TASK BRIEF →
Every entry must be transcribed without alteration.

SOURCE MATERIAL →
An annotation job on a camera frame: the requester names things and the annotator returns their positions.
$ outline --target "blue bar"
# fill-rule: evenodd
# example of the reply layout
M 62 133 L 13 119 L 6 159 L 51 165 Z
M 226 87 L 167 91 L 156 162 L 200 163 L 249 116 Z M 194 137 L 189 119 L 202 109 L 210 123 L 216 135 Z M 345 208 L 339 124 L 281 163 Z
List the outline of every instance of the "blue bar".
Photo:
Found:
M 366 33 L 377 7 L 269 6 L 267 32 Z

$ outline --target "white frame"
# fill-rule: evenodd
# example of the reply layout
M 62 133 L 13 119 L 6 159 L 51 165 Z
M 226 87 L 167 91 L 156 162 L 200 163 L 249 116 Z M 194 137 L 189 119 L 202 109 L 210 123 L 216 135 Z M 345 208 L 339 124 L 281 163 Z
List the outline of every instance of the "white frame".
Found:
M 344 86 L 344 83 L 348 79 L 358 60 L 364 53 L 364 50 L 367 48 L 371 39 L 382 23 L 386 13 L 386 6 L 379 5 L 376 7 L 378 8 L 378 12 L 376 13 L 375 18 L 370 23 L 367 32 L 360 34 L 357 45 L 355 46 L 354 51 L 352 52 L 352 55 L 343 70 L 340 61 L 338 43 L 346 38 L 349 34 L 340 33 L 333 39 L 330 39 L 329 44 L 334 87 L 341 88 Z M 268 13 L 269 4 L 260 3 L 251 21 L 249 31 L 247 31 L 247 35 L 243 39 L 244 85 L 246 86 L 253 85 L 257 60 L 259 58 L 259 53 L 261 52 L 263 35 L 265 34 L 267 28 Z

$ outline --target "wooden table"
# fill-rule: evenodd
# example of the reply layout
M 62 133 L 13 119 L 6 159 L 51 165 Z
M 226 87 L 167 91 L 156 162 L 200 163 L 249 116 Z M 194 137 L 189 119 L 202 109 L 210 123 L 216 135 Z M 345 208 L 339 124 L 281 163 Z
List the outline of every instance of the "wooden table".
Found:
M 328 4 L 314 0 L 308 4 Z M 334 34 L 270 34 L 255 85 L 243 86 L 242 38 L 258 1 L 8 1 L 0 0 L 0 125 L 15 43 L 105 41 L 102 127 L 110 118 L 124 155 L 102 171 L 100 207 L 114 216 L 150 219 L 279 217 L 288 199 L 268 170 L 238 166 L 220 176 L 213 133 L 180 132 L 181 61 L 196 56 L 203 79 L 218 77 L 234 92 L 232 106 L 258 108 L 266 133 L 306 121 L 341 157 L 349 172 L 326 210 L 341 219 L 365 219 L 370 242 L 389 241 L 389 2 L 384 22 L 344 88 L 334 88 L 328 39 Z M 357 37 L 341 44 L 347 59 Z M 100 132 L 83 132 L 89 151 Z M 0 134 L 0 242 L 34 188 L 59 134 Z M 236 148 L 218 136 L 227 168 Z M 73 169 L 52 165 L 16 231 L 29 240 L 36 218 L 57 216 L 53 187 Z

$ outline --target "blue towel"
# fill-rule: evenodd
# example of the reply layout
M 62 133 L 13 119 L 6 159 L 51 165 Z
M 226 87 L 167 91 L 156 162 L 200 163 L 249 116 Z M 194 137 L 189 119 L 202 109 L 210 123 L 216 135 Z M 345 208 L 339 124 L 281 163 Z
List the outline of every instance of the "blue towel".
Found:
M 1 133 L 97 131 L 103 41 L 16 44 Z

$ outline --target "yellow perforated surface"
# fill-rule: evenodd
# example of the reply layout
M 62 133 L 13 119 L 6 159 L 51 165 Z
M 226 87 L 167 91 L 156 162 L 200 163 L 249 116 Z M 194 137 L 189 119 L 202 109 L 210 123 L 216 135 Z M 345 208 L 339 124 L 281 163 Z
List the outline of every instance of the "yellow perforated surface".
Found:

SOLUTION TO THIS EXERCISE →
An annotation job on a camera frame: the requester names things and the annotator returns their positions.
$ outline --target "blue bar"
# fill-rule: evenodd
# example of the reply layout
M 62 133 L 13 119 L 6 159 L 51 165 Z
M 226 87 L 167 91 L 156 162 L 200 163 L 249 116 Z M 194 137 L 189 119 L 202 109 L 210 123 L 216 135 Z M 345 208 L 339 124 L 281 163 Z
List the outline of every instance of the "blue bar".
Photo:
Found:
M 366 33 L 377 7 L 269 6 L 267 32 Z

$ outline --target "white frame"
# fill-rule: evenodd
# example of the reply layout
M 62 133 L 13 119 L 6 159 L 51 165 Z
M 226 87 L 167 91 L 156 162 L 200 163 L 249 116 Z M 194 137 L 189 119 L 202 109 L 210 123 L 216 135 Z M 345 208 L 339 124 L 281 163 Z
List the outline of every instance of the "white frame".
Found:
M 344 86 L 344 83 L 348 79 L 358 60 L 364 53 L 364 50 L 367 48 L 371 39 L 382 23 L 386 13 L 386 6 L 379 5 L 376 7 L 378 8 L 378 12 L 376 13 L 375 18 L 370 23 L 367 32 L 360 34 L 357 45 L 355 46 L 354 51 L 352 52 L 352 55 L 343 70 L 340 61 L 338 43 L 346 38 L 349 34 L 340 33 L 333 39 L 330 39 L 329 44 L 334 87 L 341 88 Z M 268 13 L 269 4 L 260 3 L 251 21 L 249 31 L 247 31 L 247 35 L 243 39 L 244 85 L 246 86 L 253 85 L 257 60 L 259 58 L 259 53 L 261 52 L 263 35 L 265 34 L 267 28 Z

$ outline --target "wooden table"
# fill-rule: evenodd
# example of the reply layout
M 62 133 L 13 119 L 6 159 L 51 165 Z
M 226 87 L 167 91 L 156 162 L 200 163 L 249 116 Z M 194 137 L 189 119 L 202 109 L 210 123 L 216 135 Z M 345 208 L 339 124 L 281 163 Z
List the outline of every instance of the "wooden table".
Found:
M 328 4 L 314 0 L 308 4 Z M 334 34 L 270 34 L 255 85 L 243 86 L 242 38 L 258 1 L 8 1 L 0 0 L 0 125 L 15 43 L 105 41 L 102 127 L 110 118 L 124 155 L 102 171 L 100 207 L 114 216 L 150 219 L 279 217 L 288 199 L 268 170 L 238 166 L 220 176 L 213 133 L 180 132 L 181 61 L 196 56 L 203 79 L 218 77 L 234 92 L 232 106 L 258 108 L 266 133 L 306 121 L 341 157 L 349 172 L 326 210 L 341 219 L 365 219 L 370 242 L 389 241 L 389 2 L 384 22 L 344 88 L 334 88 L 328 39 Z M 357 37 L 341 44 L 347 59 Z M 100 132 L 83 132 L 89 151 Z M 0 134 L 0 242 L 34 188 L 59 134 Z M 236 148 L 218 136 L 227 168 Z M 73 169 L 52 165 L 16 231 L 29 240 L 36 218 L 57 216 L 53 187 Z

$ outline --target "blue towel"
# fill-rule: evenodd
# example of the reply layout
M 62 133 L 13 119 L 6 159 L 51 165 Z
M 226 87 L 167 91 L 156 162 L 200 163 L 249 116 Z M 194 137 L 189 119 L 202 109 L 210 123 L 216 135 Z M 345 208 L 339 124 L 281 163 Z
List the outline of every instance of the "blue towel".
Found:
M 1 133 L 97 131 L 103 41 L 16 44 Z

$ outline --target "yellow perforated surface"
# fill-rule: evenodd
# example of the reply layout
M 62 133 L 13 119 L 6 159 L 51 165 Z
M 226 87 L 167 91 L 156 162 L 200 163 L 249 116 Z M 194 137 L 189 119 L 202 109 L 210 123 L 216 135 Z M 345 208 L 339 124 L 281 163 Z
List the outline of every instance of the "yellow perforated surface".
Found:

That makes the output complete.